Written by on May 29, 2014 in Art - No comments

Gary Bodner is interested in everything from architecture to art and for the past thirty years, he has practiced medicine in Atlanta, specializing in Obstetrics and Gynecology. Reaching the pinnacle of achievement in all of his fields of interest is an ongoing, lifetime project. He is the quintessential Renaissance man.

Bodner was a sophomore studying architecture at Miami University of Ohio when his father suggested that a career in medicine would allow more financial security. He heeded his father’s advice and attended Chicago Medical School, but earned his medical degree from Emory University School of Medicine.

For the last 30 years, Bodner has been the first face seen by hundreds of newborn babies. He also has earned the respect and trust of the women for whom he cares.
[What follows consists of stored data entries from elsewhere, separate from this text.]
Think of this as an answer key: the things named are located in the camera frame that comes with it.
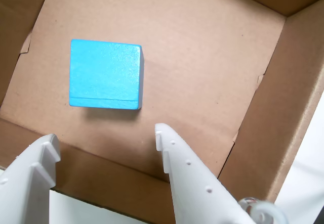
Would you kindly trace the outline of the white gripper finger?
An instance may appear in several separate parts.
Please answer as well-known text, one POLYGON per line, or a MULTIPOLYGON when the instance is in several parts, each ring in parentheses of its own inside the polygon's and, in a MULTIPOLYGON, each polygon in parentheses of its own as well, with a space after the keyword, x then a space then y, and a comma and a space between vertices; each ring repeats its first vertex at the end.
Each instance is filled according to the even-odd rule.
POLYGON ((164 172, 169 175, 176 223, 253 223, 169 125, 155 125, 155 141, 164 172))
POLYGON ((1 223, 49 223, 59 140, 50 134, 29 145, 1 174, 1 223))

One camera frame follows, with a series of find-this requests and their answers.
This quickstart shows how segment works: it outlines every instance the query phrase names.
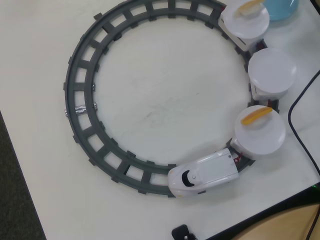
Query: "orange handle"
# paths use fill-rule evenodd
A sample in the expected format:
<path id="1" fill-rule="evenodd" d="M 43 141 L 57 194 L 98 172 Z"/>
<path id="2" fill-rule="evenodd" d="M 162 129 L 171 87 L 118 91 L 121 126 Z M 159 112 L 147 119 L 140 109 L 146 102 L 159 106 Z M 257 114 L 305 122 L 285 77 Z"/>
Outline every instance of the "orange handle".
<path id="1" fill-rule="evenodd" d="M 267 115 L 268 113 L 272 112 L 272 108 L 271 107 L 263 107 L 260 108 L 252 113 L 250 113 L 248 116 L 246 116 L 244 119 L 241 120 L 241 123 L 243 125 L 249 125 L 252 124 L 255 120 L 263 117 L 264 115 Z"/>
<path id="2" fill-rule="evenodd" d="M 238 8 L 238 11 L 245 11 L 251 7 L 253 7 L 256 4 L 261 4 L 263 3 L 265 0 L 252 0 L 252 1 L 248 1 L 245 4 L 243 4 L 241 7 Z"/>

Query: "white cylindrical container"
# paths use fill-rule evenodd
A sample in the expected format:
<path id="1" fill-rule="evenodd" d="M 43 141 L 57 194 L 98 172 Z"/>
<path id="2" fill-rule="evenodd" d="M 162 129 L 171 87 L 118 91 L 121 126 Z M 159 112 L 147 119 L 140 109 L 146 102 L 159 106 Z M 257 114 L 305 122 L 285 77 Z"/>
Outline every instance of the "white cylindrical container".
<path id="1" fill-rule="evenodd" d="M 264 107 L 256 105 L 246 108 L 238 115 L 234 124 L 234 134 L 230 144 L 250 159 L 274 153 L 286 138 L 284 121 L 275 110 L 249 125 L 241 123 L 246 116 Z"/>
<path id="2" fill-rule="evenodd" d="M 248 74 L 254 100 L 276 100 L 294 84 L 297 66 L 284 52 L 265 48 L 253 54 Z"/>
<path id="3" fill-rule="evenodd" d="M 241 16 L 237 10 L 250 0 L 230 2 L 221 13 L 218 25 L 243 51 L 248 51 L 260 41 L 269 26 L 270 16 L 265 6 L 260 3 L 260 11 L 254 16 Z"/>

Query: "gray plastic track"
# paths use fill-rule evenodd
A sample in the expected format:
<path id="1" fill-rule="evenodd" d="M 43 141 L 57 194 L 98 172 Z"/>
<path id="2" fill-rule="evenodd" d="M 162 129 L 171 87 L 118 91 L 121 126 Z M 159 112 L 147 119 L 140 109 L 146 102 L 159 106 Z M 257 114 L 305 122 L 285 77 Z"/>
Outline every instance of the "gray plastic track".
<path id="1" fill-rule="evenodd" d="M 176 0 L 167 1 L 168 8 L 161 9 L 153 8 L 152 3 L 156 2 L 156 0 L 125 1 L 103 15 L 99 13 L 94 16 L 96 22 L 81 37 L 80 42 L 78 43 L 72 57 L 68 62 L 69 67 L 63 89 L 65 91 L 66 115 L 74 133 L 73 138 L 76 143 L 80 144 L 85 153 L 88 155 L 89 161 L 94 166 L 98 166 L 106 174 L 111 176 L 113 181 L 117 183 L 123 183 L 131 188 L 134 188 L 138 190 L 139 193 L 152 193 L 174 197 L 168 186 L 151 184 L 150 179 L 152 174 L 167 175 L 169 170 L 174 168 L 176 165 L 157 165 L 152 161 L 142 161 L 138 159 L 134 153 L 122 150 L 118 146 L 118 143 L 113 138 L 110 138 L 105 132 L 103 123 L 99 121 L 97 117 L 93 101 L 93 89 L 95 87 L 94 77 L 95 73 L 99 70 L 98 62 L 100 58 L 108 52 L 108 46 L 113 41 L 120 39 L 122 37 L 122 33 L 126 29 L 137 27 L 141 21 L 154 21 L 157 19 L 157 17 L 161 16 L 168 16 L 169 18 L 184 16 L 190 21 L 194 21 L 195 19 L 203 21 L 207 27 L 211 29 L 216 28 L 222 32 L 221 28 L 218 26 L 218 18 L 225 8 L 223 3 L 215 0 L 190 0 L 190 9 L 184 9 L 176 8 Z M 198 12 L 197 9 L 199 4 L 213 8 L 212 13 L 210 15 L 206 15 Z M 133 16 L 131 9 L 143 5 L 146 8 L 146 12 Z M 114 27 L 111 24 L 111 20 L 121 15 L 124 15 L 126 20 Z M 101 29 L 106 31 L 108 34 L 101 42 L 98 42 L 94 40 L 94 37 Z M 228 36 L 226 36 L 224 32 L 222 32 L 222 35 L 224 38 L 228 39 Z M 82 60 L 82 56 L 84 55 L 88 46 L 94 48 L 95 52 L 93 53 L 90 61 Z M 245 62 L 244 66 L 245 68 L 248 68 L 247 66 L 249 59 L 251 58 L 251 54 L 249 52 L 243 52 L 237 47 L 236 51 L 238 54 L 242 55 Z M 76 82 L 78 68 L 86 69 L 85 81 L 81 84 Z M 79 119 L 75 111 L 76 91 L 84 91 L 86 113 L 91 123 L 91 126 L 85 130 L 81 129 Z M 104 144 L 103 147 L 98 151 L 95 151 L 88 142 L 88 138 L 93 135 L 97 135 Z M 115 154 L 122 160 L 117 169 L 104 161 L 104 157 L 109 153 Z M 143 170 L 141 181 L 126 175 L 130 166 Z"/>

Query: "black cable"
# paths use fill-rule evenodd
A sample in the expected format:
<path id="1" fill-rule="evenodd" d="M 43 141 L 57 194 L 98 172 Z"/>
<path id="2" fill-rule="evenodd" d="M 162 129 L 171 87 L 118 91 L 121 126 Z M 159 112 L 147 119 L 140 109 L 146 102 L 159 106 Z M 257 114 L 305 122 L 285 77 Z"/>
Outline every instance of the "black cable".
<path id="1" fill-rule="evenodd" d="M 319 215 L 320 215 L 320 206 L 319 206 L 319 208 L 318 208 L 318 211 L 316 212 L 315 218 L 314 218 L 314 220 L 313 220 L 313 223 L 312 223 L 312 225 L 311 225 L 311 227 L 310 227 L 310 230 L 309 230 L 308 235 L 306 236 L 306 239 L 305 239 L 305 240 L 309 240 L 309 239 L 310 239 L 311 234 L 312 234 L 312 231 L 314 230 L 315 225 L 317 224 L 317 220 L 318 220 L 318 218 L 319 218 Z"/>
<path id="2" fill-rule="evenodd" d="M 300 93 L 300 95 L 298 96 L 298 98 L 294 101 L 294 103 L 292 104 L 292 106 L 290 107 L 290 110 L 289 110 L 289 113 L 288 113 L 288 122 L 289 122 L 289 125 L 290 125 L 290 128 L 292 129 L 296 139 L 298 140 L 298 142 L 301 144 L 301 146 L 303 147 L 303 149 L 305 150 L 306 154 L 309 156 L 309 158 L 311 159 L 316 171 L 318 172 L 319 176 L 320 176 L 320 170 L 319 170 L 319 167 L 317 165 L 317 163 L 315 162 L 314 158 L 312 157 L 312 155 L 310 154 L 310 152 L 308 151 L 308 149 L 306 148 L 305 144 L 302 142 L 302 140 L 300 139 L 297 131 L 295 130 L 294 126 L 292 125 L 292 122 L 291 122 L 291 113 L 294 109 L 294 107 L 297 105 L 297 103 L 300 101 L 300 99 L 302 98 L 302 96 L 305 94 L 305 92 L 308 90 L 308 88 L 311 86 L 311 84 L 316 80 L 316 78 L 320 75 L 320 70 L 313 76 L 313 78 L 311 79 L 311 81 L 307 84 L 307 86 L 303 89 L 303 91 Z M 320 215 L 320 207 L 315 215 L 315 218 L 313 220 L 313 223 L 311 225 L 311 228 L 308 232 L 308 235 L 306 236 L 306 239 L 305 240 L 309 240 L 310 239 L 310 236 L 312 234 L 312 231 L 314 230 L 315 228 L 315 225 L 317 223 L 317 220 L 319 218 L 319 215 Z"/>
<path id="3" fill-rule="evenodd" d="M 289 125 L 292 129 L 292 132 L 294 133 L 296 139 L 299 141 L 299 143 L 301 144 L 301 146 L 303 147 L 303 149 L 305 150 L 306 154 L 308 154 L 309 158 L 311 159 L 316 171 L 318 172 L 319 176 L 320 176 L 320 169 L 318 167 L 318 165 L 316 164 L 314 158 L 311 156 L 310 152 L 308 151 L 308 149 L 306 148 L 306 146 L 304 145 L 304 143 L 301 141 L 298 133 L 296 132 L 294 126 L 292 125 L 291 122 L 291 113 L 292 110 L 294 109 L 294 107 L 297 105 L 297 103 L 300 101 L 300 99 L 302 98 L 302 96 L 305 94 L 305 92 L 308 90 L 308 88 L 310 87 L 310 85 L 316 80 L 316 78 L 320 75 L 320 70 L 313 76 L 313 78 L 311 79 L 311 81 L 308 83 L 308 85 L 303 89 L 303 91 L 300 93 L 300 95 L 298 96 L 298 98 L 294 101 L 294 103 L 292 104 L 292 106 L 290 107 L 289 113 L 288 113 L 288 122 Z"/>

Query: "wooden surface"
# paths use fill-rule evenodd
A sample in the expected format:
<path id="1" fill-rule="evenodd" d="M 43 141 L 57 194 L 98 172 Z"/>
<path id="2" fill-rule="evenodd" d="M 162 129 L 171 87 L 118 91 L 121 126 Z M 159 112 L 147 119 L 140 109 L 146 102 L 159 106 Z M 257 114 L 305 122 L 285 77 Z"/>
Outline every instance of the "wooden surface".
<path id="1" fill-rule="evenodd" d="M 310 205 L 280 212 L 240 233 L 233 240 L 304 240 L 315 219 L 319 205 Z M 320 239 L 320 220 L 310 240 Z"/>

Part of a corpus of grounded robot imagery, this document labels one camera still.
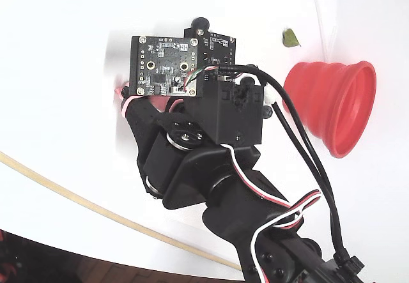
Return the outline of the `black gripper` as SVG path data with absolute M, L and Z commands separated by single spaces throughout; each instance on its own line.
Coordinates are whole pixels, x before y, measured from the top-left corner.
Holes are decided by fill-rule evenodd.
M 163 199 L 182 160 L 203 145 L 206 134 L 186 118 L 155 118 L 160 113 L 184 112 L 182 98 L 131 95 L 129 84 L 115 88 L 120 112 L 137 144 L 137 163 L 147 193 Z

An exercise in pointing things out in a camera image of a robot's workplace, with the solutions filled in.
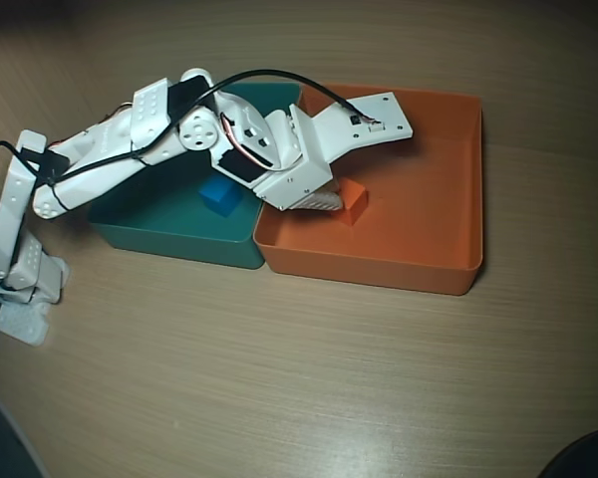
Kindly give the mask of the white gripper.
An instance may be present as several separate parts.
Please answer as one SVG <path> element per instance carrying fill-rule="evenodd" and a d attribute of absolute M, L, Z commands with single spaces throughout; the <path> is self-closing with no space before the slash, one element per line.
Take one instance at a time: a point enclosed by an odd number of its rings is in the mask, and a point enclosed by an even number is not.
<path fill-rule="evenodd" d="M 255 186 L 255 195 L 285 210 L 338 211 L 344 207 L 340 185 L 319 143 L 313 119 L 297 106 L 289 114 L 274 111 L 266 118 L 279 165 Z"/>

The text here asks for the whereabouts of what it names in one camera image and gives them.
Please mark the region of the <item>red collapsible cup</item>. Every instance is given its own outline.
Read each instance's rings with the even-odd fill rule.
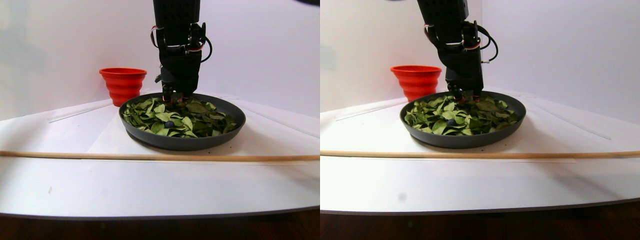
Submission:
[[[120,106],[134,97],[140,96],[142,80],[147,75],[146,70],[137,68],[103,68],[100,74],[104,78],[113,105]]]
[[[400,86],[404,90],[404,96],[411,102],[419,97],[436,93],[438,77],[442,69],[433,66],[402,65],[391,68]]]

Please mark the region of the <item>wooden dowel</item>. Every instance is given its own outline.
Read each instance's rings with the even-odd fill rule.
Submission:
[[[454,153],[454,152],[351,152],[321,150],[321,156],[394,157],[394,158],[455,158],[455,159],[534,159],[534,158],[619,158],[640,157],[640,151],[576,152],[576,153]]]
[[[205,156],[205,155],[168,155],[168,154],[84,154],[61,152],[16,152],[0,151],[6,157],[38,157],[66,159],[112,159],[112,160],[151,160],[151,161],[212,161],[212,162],[277,162],[277,161],[316,161],[319,155],[300,156]]]

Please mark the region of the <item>wooden floor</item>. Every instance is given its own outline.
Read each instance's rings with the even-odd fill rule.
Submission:
[[[0,218],[0,240],[319,239],[319,210],[195,220],[60,221]]]
[[[640,239],[640,202],[553,211],[348,216],[318,210],[195,220],[0,218],[5,239]]]
[[[321,239],[640,239],[640,202],[446,216],[321,214]]]

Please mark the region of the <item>black pan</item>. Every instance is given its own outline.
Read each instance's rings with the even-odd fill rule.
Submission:
[[[162,148],[166,150],[195,151],[212,148],[230,141],[240,132],[240,129],[242,129],[242,126],[246,122],[246,116],[244,115],[242,110],[240,110],[240,108],[231,104],[230,102],[216,97],[196,93],[194,93],[193,96],[198,100],[212,103],[214,106],[216,106],[216,111],[231,115],[234,118],[234,121],[237,123],[238,127],[231,132],[218,136],[205,138],[176,138],[142,131],[138,128],[135,128],[133,125],[125,121],[124,118],[122,118],[122,113],[124,113],[127,103],[137,102],[140,99],[148,99],[151,97],[162,97],[162,93],[151,93],[129,99],[127,102],[120,106],[120,119],[122,121],[122,124],[124,124],[125,129],[127,129],[127,133],[129,133],[129,136],[133,138],[133,140],[152,147]]]
[[[446,135],[426,133],[418,129],[414,129],[404,121],[404,116],[406,115],[406,112],[411,110],[411,108],[413,108],[413,103],[415,101],[420,101],[420,100],[428,101],[432,97],[443,97],[446,95],[451,95],[451,93],[449,92],[435,93],[435,94],[427,95],[409,102],[407,105],[404,106],[404,108],[402,108],[402,111],[400,111],[400,120],[404,124],[404,127],[406,128],[406,130],[409,131],[411,136],[429,145],[433,145],[436,147],[443,147],[443,148],[474,148],[474,147],[487,146],[489,144],[503,140],[504,138],[507,138],[509,135],[513,134],[520,127],[520,124],[522,124],[522,120],[527,114],[527,110],[525,109],[524,105],[520,101],[508,95],[494,93],[494,92],[484,92],[484,91],[482,92],[482,94],[489,95],[494,99],[503,100],[504,102],[506,102],[507,106],[509,106],[507,109],[513,110],[518,115],[518,122],[516,124],[513,124],[509,127],[505,127],[495,132],[489,132],[489,133],[471,135],[471,136],[446,136]]]

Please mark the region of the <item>white backdrop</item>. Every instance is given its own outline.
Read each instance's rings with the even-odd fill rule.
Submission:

Throughout his life, Bodner was attracted to art. He tried his hand at making pottery, as well as painting with watercolors and drawing with pen and ink, without much success.

But several years ago, he studied artistic techniques under Phil Carpenter in classes at the Atlanta College of Art and Chastain Arts Center. “Phil is a great teacher, and oil painting just works for me,” Bodner says. “It is very forgiving, and the more you fix your mistakes, the richer your painting gets.”

Bodner participated in workshops with nationally acclaimed artist Robert Johnson at the Sara Britt Arts Center in Tuscaloosa, Ala., and studied under Sandy Grow in Atlanta. But he credits his wife, Melanie, and Anne Irwin, owner of Atlanta gallery Anne Irwin Fine Arts (which represents Bodner’s artwork), with positively affecting his artwork.

“My wife has a great eye and can ‘fix’ a painting pretty quickly,” he says. “Anne Irwin has directed me to be a more expressionistic painter, almost an abstract painter. She has encouraged me to try different styles and take risks in the creative process.”

Anne Irwin recalls the first time she spoke with Gary, “He called me, indentified himself and asked if I would represent his work. He said he chose me because my name sounded familiar.” It should”, I replied, “You delivered my son.”

Due to his enormous energy and passion for his art, Bodner finds time to paint early in the morning, and late in the evening and on weekends. He describes his work as strong and colorful with an expressionistic style. “The power of juxtaposing or placing one color on top of another to create an image is what drives my paintings,” he says. “It is a great way to relieve stress. I can paint for three hours straight, and it feels like only 30 minutes have passed. Painting for me is hard work, but the last hour of a painting when I feel it all comes together is so gratifying.”

Primarily Bodner considers himself a colorist and is constantly looking for the interplay of colors on his canvases. He says he has been inspired by works of Cezzanne, Van Gogh and Philip Johnson, architect. He also admires artist Henri Matisse because of his color palette and his interior landscapes. And it seems to be all about color for Bodner as well.

“I love painting and color, and one simple stroke of yellow next to a purple vase can change the entire painting because they are complimentary colors,” he says.

Having practiced medicine for 30 years and art for over eleven, a common assumption might be that Bodner would retire from medicine soon and take up painting full-time. But he says he has found the perfect mix with art and medicine.

“I feel I have the best of two worlds, and I feel that medicine and my art, like my colors, complement each other,” he says.

Several of Dr. Bodner’s paintings are featured at the Anne Irwin Fine Art gallery in their “Best in Show 2013” exhibit.